Bernadette Negrete
My practice bridges multiple disciplines - personal, political, material. I create sculptural and conceptual assemblages that reference sexuality, relationships, religion, and traditional Mexican ideologies. In many of these works, everyday objects like cardboard and tile undergo subtle and fundamental transformations in order to open up discussions about identity. These changes act as a type of material research, opening our awareness to the spaces between identity and objecthood. I investigate how materials, cultural objects, and ideologies evolve using a wide range of processes (such as screen printing, plaster and poetry). These investigations function as a performance, and the resulting objects act as their translations. These re-contextualised objects can then go on to function in a gallery or domestic setting as critiques on culture, reflections on identity, or synonyms for the sentimental.

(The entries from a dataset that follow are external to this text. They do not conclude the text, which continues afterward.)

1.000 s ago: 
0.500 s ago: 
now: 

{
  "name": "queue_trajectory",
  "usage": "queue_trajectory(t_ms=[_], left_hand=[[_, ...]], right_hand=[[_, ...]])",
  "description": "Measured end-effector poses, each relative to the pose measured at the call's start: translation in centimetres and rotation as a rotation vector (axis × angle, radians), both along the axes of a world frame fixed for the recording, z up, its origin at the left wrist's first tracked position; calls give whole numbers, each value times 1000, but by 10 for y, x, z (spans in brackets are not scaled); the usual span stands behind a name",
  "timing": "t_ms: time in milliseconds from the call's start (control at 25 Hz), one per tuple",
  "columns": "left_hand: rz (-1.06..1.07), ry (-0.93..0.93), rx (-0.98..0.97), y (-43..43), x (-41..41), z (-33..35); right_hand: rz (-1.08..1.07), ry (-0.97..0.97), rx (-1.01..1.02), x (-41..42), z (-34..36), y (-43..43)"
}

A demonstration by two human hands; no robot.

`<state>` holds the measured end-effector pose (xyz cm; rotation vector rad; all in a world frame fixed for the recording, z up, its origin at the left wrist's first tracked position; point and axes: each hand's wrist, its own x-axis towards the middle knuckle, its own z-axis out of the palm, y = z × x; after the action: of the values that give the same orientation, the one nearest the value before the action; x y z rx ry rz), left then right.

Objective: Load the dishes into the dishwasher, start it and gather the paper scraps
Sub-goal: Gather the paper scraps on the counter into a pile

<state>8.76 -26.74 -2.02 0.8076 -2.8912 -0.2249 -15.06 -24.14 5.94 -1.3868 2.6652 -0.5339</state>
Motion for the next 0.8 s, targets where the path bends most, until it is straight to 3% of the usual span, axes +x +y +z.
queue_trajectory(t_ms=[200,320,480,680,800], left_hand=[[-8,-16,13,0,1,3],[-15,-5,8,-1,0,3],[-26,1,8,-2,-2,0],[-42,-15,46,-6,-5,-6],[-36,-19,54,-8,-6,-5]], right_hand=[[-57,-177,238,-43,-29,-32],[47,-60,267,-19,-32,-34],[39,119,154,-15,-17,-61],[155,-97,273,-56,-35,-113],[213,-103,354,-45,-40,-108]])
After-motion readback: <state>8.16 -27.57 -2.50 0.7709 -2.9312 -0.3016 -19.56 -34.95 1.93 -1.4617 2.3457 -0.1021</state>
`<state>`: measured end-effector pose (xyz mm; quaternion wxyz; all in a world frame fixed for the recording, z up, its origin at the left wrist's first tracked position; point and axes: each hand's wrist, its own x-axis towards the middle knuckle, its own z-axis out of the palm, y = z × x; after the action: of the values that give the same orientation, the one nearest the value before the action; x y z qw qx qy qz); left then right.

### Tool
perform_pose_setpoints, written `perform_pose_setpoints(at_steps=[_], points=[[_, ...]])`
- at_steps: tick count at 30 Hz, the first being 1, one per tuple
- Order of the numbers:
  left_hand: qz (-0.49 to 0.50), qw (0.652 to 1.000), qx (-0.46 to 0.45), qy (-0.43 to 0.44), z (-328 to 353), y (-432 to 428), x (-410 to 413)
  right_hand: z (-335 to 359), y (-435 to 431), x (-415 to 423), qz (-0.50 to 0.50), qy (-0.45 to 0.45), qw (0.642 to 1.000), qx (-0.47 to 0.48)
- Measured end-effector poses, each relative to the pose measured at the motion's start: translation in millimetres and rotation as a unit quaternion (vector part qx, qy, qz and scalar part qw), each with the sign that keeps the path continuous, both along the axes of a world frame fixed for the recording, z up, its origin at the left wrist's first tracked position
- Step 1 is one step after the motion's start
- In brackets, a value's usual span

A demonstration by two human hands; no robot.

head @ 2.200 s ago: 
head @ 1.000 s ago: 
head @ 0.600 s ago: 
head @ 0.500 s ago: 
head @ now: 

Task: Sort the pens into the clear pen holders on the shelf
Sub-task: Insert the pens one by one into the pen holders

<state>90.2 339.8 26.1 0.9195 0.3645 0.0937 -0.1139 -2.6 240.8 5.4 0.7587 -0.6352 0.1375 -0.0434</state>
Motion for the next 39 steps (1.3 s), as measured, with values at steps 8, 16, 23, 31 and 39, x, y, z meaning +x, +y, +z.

One of the main inspirations behind my practice is my relationship to my family and the labor they put into building a future out of scraps. In particular, I aim to reveal the way these scraps and their labor have persevered into everyday moments in our lives. I’ve always been drawn to how life becomes translated through objects and human residue to become these abstracted yet compacted bookmarks of everyday moments. My work walks the line between contemporary and crafty in the same way I do Brown and White culture. It often pretends to be something it is not, cardboard impersonates tile or a pillow pretends to be a balloon. Here, I build a world of torch songs and grease.
In this world, there is no femininity without labor. The labor of childbirth, a labor of love, to labor means to be working class. The gendered divisions of labor in my family motivate the methods of artistic creation I use. When does craft become art? What crafts will make my grandmother proud? And what crafts will she not be able to understand?